When we read the whole of this baggy, loose, and at times contradictory collection, it becomes clear that it impossible to say that each and every statement in scripture reflects God’s will for us.

Some sayings, passages, or teachings there, though perhaps originally intended to express what the author thought was God’s will, are within the context of the whole collection clearly preserved as bad examples, or reassurance that even God’s people can be seriously flawed.

Others, in contrast, show with great clarity what God’s intention is: the parables of Jesus, the profound hope of the second half of the book of Isaiah, the stories of grace, love, and faith—like Ruth, or Job—within the larger context of human tragedy and horror.
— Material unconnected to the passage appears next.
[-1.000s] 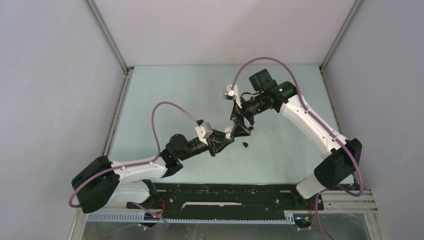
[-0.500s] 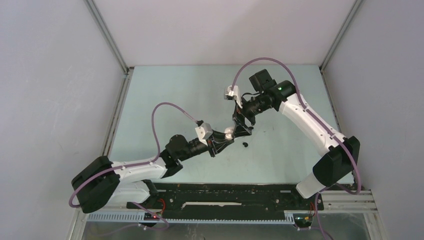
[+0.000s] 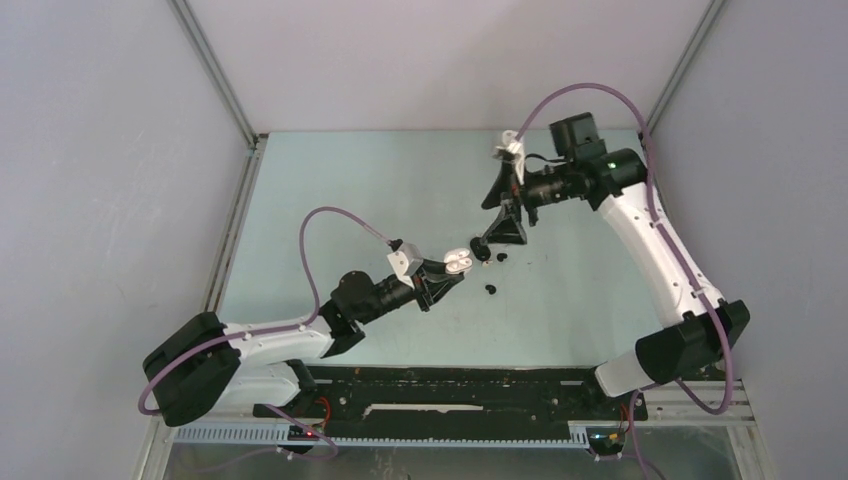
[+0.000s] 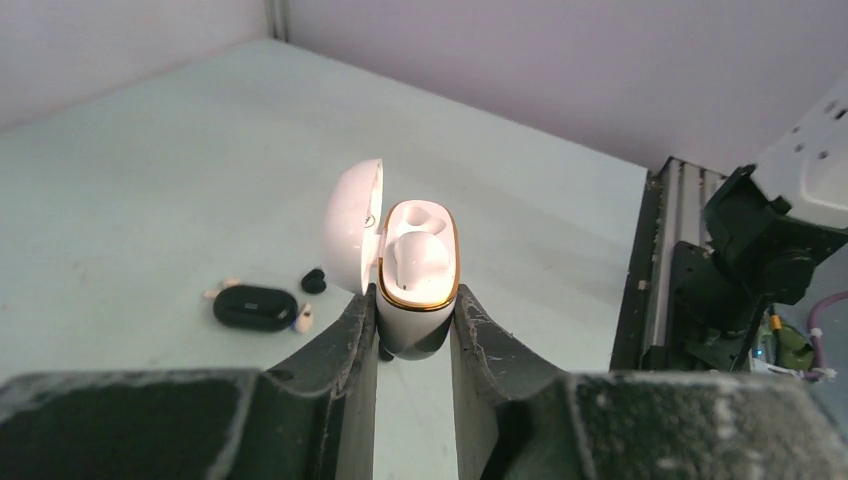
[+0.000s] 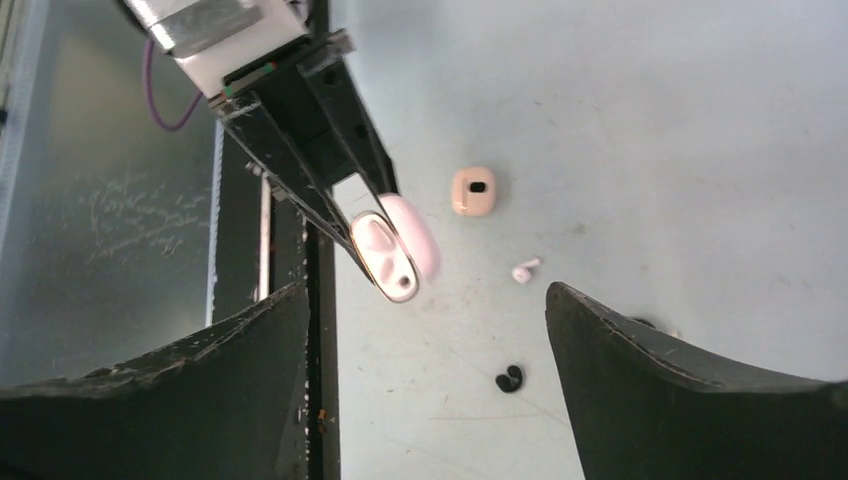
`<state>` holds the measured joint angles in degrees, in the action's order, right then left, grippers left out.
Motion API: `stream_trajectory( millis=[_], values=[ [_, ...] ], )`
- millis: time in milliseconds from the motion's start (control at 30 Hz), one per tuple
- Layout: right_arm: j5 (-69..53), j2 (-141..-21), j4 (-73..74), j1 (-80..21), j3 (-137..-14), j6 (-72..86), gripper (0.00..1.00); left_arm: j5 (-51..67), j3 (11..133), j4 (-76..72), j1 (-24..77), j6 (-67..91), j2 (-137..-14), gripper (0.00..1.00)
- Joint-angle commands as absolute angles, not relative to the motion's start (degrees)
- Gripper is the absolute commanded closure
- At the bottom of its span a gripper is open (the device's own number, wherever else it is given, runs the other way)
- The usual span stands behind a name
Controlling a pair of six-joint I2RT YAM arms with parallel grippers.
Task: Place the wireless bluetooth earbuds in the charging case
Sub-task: Adjust the left earbud in the left side groove of the charging case, then pick up the right earbud from the center of the board.
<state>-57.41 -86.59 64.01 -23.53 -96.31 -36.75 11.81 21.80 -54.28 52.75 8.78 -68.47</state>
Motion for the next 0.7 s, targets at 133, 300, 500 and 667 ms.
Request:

The stories of scripture, and the great variety of emotions expressed in the poetry of the Bible, tell us that it is O.K. to be human, but not O.K. to refuse God’s call to be something better than we are. Sometimes the change is immediate, like Saint Paul on the road to Damascus, sometimes a gradual process, like the gradual historical effects of God’s interaction with his people over time in terms of their belief systems.

Martin Luther talked about the need for a “canon within the canon,” when it comes to interpreting the Bible and applying it to people in present circumstances. What he means by this is that we need a sense of what books and passages should be given priority in interpreting the whole so that we can sort out and make sense of such inharmonious, if not downright contradictory, doctrine and ethics that one finds in the Bible. Luther never would have argued this had he believed simply that all parts of the Bible were equally God’s word.

Scripture thus is not so much God’s thoughts written down, as they are the field notes of God’s people over the ages. They establish a dialogue with believers of all ages. It is in this sense of the Bible as a work of the believing community inspired and led by God, despite their weakness and occasional detours, that we, the believing community that produced and is also the product of the Bible, can affirm with the English reformers that the Holy Scriptures contain all things necessary for salvation.